A review by fictionfan
Complete Ghost Stories by Charles Dickens

5.0

Christmas Spirits...

The Christmas season wouldn’t be complete without a good ghost story or two, and in this collection we get twenty. The centrepiece is, of course, the novella length A Christmas Carol, and we also get what is probably Dickens’ next best-known ghost story, The Signalman, which is perhaps the most chilling tale in the book. The other stories range from several very short ones through to another novella-length one, The Haunted Man and the Ghost’s Bargain.

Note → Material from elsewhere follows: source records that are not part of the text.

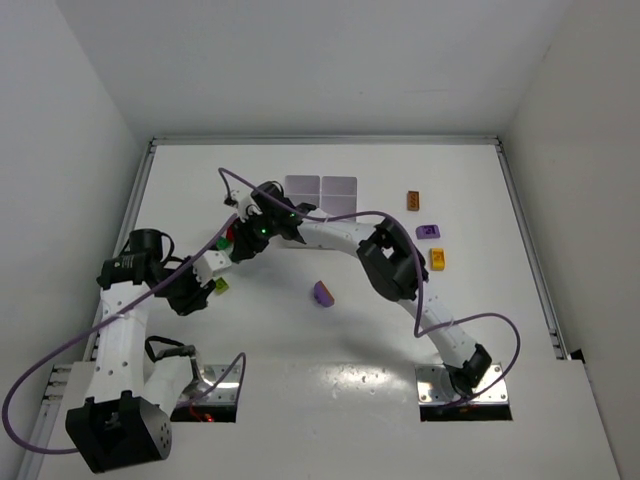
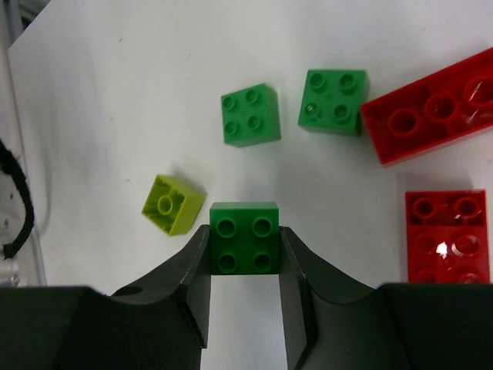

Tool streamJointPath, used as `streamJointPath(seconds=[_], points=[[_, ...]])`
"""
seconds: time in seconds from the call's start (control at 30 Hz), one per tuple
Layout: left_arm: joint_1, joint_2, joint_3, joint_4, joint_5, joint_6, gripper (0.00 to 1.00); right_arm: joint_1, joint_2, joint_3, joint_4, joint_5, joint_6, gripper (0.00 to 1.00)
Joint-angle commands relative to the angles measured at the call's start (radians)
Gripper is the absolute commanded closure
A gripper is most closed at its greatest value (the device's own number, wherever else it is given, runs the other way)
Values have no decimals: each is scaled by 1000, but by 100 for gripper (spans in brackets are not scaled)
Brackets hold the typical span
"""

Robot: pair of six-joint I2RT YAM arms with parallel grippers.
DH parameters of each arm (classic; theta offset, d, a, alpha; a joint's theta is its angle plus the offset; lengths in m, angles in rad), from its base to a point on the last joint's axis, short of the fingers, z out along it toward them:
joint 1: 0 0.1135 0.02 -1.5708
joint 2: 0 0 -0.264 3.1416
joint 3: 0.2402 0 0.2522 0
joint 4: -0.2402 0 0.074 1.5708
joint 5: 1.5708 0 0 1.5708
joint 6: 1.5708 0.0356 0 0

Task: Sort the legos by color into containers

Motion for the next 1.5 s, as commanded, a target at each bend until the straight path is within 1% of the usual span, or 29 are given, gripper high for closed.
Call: streamJointPath(seconds=[0.0,0.17,0.2,0.23,0.27,0.5,0.53,0.6,0.63,0.77,0.87,0.97,1.1,1.17,1.2,1.27,1.3,1.33,1.4,1.47], points=[[14,-17,-7,-2,44,87,100,10,30,79,66,46,23,100],[14,-17,-7,17,35,68,100,20,70,117,66,46,32,100],[14,-17,-7,26,35,67,100,20,70,117,66,46,32,98],[14,-17,-7,26,35,67,100,29,79,117,66,46,32,95],[14,-17,-7,38,35,55,100,29,79,117,66,46,32,90],[14,-17,-16,37,55,54,100,29,100,117,75,68,12,72],[14,-17,-16,37,55,54,100,29,100,117,75,77,1,66],[14,-17,-16,23,64,84,100,29,100,128,75,77,1,62],[14,-17,-16,23,64,95,100,29,100,128,75,77,-8,54],[14,2,-6,-6,102,118,100,29,84,128,75,86,-28,39],[14,14,-5,-38,150,172,100,29,31,110,66,86,-51,34],[14,42,-5,-48,194,210,100,18,-54,72,66,60,-51,33],[14,75,-16,-23,225,210,100,-6,-191,0,57,29,-51,33],[14,88,-25,18,234,210,100,-20,-252,-30,37,29,-51,33],[14,88,-34,30,234,210,100,-37,-310,-62,37,29,-51,33],[-9,112,-48,79,234,190,99,-69,-367,-115,-3,29,-51,33],[-9,112,-64,96,213,190,96,-97,-422,-137,-30,40,-51,33],[-28,126,-73,116,200,172,96,-97,-452,-165,-31,40,-51,33],[-55,140,-88,180,165,123,95,-146,-510,-247,-61,51,-60,33],[-78,164,-102,211,145,95,92,-201,-596,-307,-93,60,-74,33]])
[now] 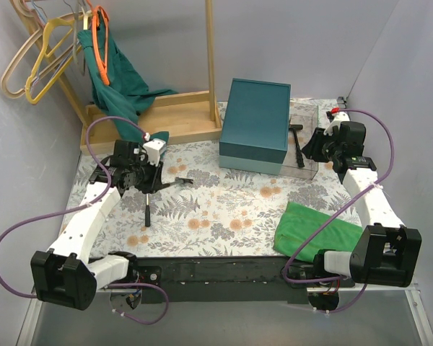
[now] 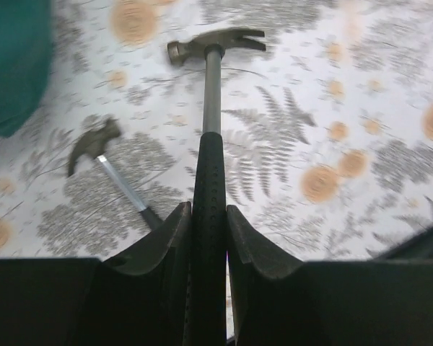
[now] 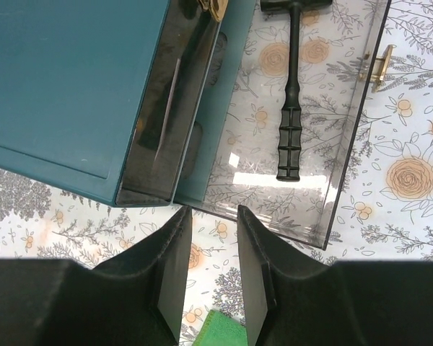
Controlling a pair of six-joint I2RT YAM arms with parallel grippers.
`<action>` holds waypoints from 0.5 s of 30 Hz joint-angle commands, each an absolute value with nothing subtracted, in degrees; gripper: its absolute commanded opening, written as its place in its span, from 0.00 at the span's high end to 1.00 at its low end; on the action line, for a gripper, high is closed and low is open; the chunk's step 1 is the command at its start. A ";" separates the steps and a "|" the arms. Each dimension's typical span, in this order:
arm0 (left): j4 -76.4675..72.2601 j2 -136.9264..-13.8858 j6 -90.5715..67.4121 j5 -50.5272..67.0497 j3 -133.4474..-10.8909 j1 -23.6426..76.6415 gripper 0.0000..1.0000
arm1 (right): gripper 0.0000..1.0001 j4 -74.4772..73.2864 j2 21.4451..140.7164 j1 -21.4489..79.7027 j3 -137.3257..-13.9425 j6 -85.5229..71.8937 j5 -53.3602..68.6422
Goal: Sort the tools into containers
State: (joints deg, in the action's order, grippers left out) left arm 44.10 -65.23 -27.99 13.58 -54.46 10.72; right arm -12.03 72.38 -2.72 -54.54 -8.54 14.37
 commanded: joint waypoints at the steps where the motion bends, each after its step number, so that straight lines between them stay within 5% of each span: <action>1: 50.36 -64.34 -24.26 29.06 -56.60 14.50 1.00 | 0.61 -11.07 70.93 -2.81 -55.19 -7.21 17.21; 9: 47.55 -69.60 -20.57 38.32 -54.06 24.51 1.00 | 0.62 -8.52 70.93 -0.10 -53.88 -0.19 38.21; 15: 42.02 -73.73 -19.51 34.38 -51.16 31.54 1.00 | 0.58 -15.63 69.09 13.58 -51.34 20.98 46.32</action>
State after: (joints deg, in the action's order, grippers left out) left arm 45.80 -72.34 -21.02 33.89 -52.73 27.97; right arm -12.21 71.75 5.15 -53.47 5.54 37.71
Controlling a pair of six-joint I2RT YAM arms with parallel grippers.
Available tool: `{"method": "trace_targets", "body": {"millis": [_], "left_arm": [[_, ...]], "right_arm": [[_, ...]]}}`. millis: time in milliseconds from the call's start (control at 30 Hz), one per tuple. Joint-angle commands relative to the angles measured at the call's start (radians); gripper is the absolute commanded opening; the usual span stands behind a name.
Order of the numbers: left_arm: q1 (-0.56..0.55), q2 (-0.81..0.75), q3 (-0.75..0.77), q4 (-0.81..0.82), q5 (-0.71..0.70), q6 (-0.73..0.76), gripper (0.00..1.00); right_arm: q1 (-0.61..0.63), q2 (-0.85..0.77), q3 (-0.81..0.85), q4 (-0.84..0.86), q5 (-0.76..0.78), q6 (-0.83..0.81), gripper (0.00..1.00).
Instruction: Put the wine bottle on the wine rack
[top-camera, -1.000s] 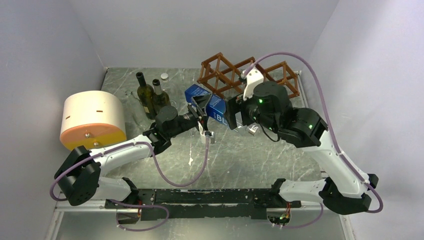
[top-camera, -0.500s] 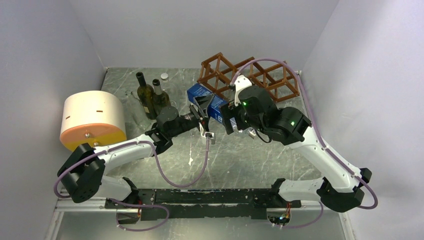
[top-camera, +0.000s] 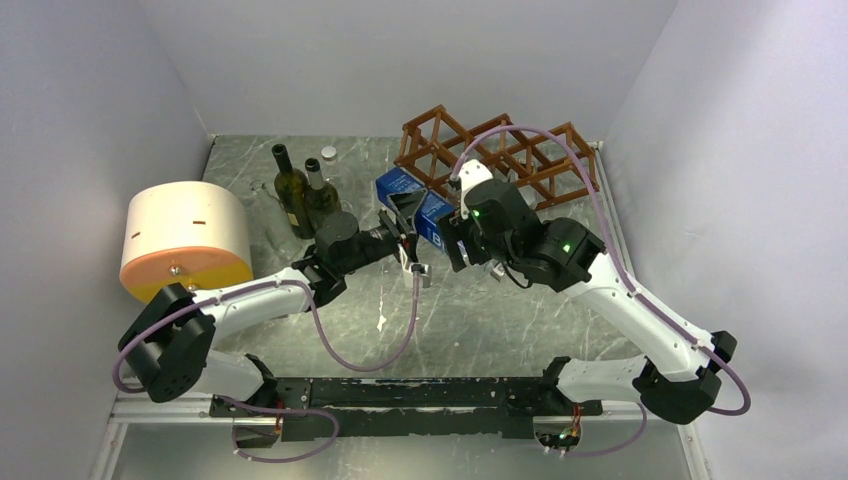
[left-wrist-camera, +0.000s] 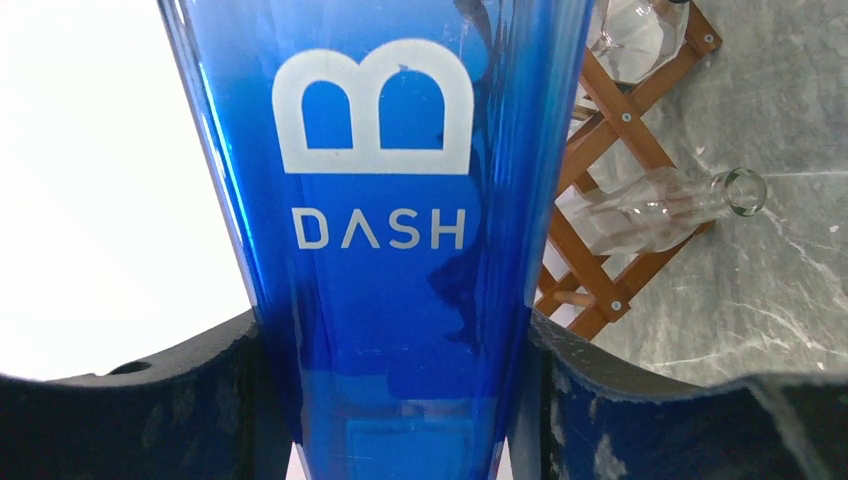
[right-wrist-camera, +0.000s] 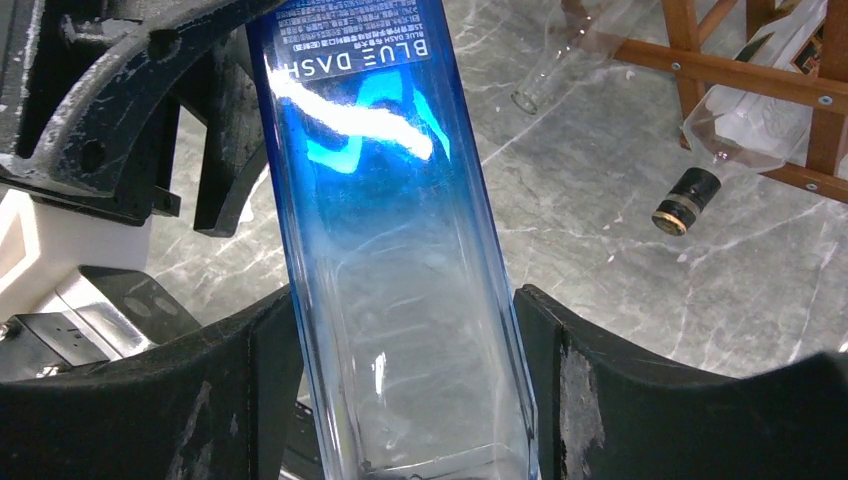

“When twilight everywhere released the shadows, prisoned up all day, that now closed in and gathered like mustering swarms of ghosts. When they stood lowering, in corners of rooms, and frowned out from behind half-opened doors. When they had full possession of unoccupied apartments. When they danced upon the floors, and walls, and ceilings of inhabited chambers, while the fire was low, and withdrew like ebbing waters when it sprang into a blaze.”

The joy of Dickens’ ghost stories is that they are truly family reading – not one of them would be unsuitable for reading aloud to a mixed age group. Many of them were first published in one of Dickens’ periodicals, All the Year Round or Household Words and were very much intended for the whole family. Others (The Queer Chair, The Goblins who Stole a Sexton, etc.) are taken from the novels, mainly Pickwick Papers, and these are usually more humorous than scary. In fact, humour runs through the majority of the stories, with The Signalman and The Portrait Painter’s Story being the main exceptions.

As with any collection, the quality of the stories varies a bit, but even Dickens’ less good tales stand up well. The Haunted Man and the Ghost’s Bargain is, like A Christmas Carol, a morality tale; this time reminding us that sorrow and trouble are part of what makes us human, and with a strong social message about the dangers of allowing the continuance of an underclass excluded from things the rest of us take for granted – a message that relates almost as much to today’s society, sadly. This story also contains who must surely be the most annoying of all Dickens sickly-sweet heroines, Mrs. Swidger, a woman so indefatigably happy she brings out all of my homicidal tendencies (which, I hasten to assure you, I restrict to fictional characters).

“So she rolled out the crust, dropping large tears upon it all the time because he was so cross, and when she had lined the dish with crust and had cut the crust all ready to fit the top, the Captain called out, ‘I see the meat in the glass!’ And the bride looked up at the glass, just in time to see the Captain cutting her head off; and he chopped her in pieces, and peppered her, and salted her, and put her in the pie, and sent it to the baker’s, and ate it all, and picked the bones.”

NB This is not a recipe for Christmas dinner.

In the shorter stories, Dickens often takes the opportunity to mock the spiritualism that was becoming so popular in the Victorian era, turning much of his humour on the mediums and table-rappers. There is also a recurring theme which suggests that Dickens believed many apparitions and hauntings owed as much to alcoholic spirits as the other kind. Overall this is a jolly little collection, filled with madness, murder, revenge and other such traditional Christmas fare; and, whether chilling or humorous, all written with Dickens’ masterly story-telling skills. Whether you read one a night throughout the Christmas season, or splurge and read the whole thing over a few evenings, it’s guaranteed to ensure that you Have a Dickens of a Christmas!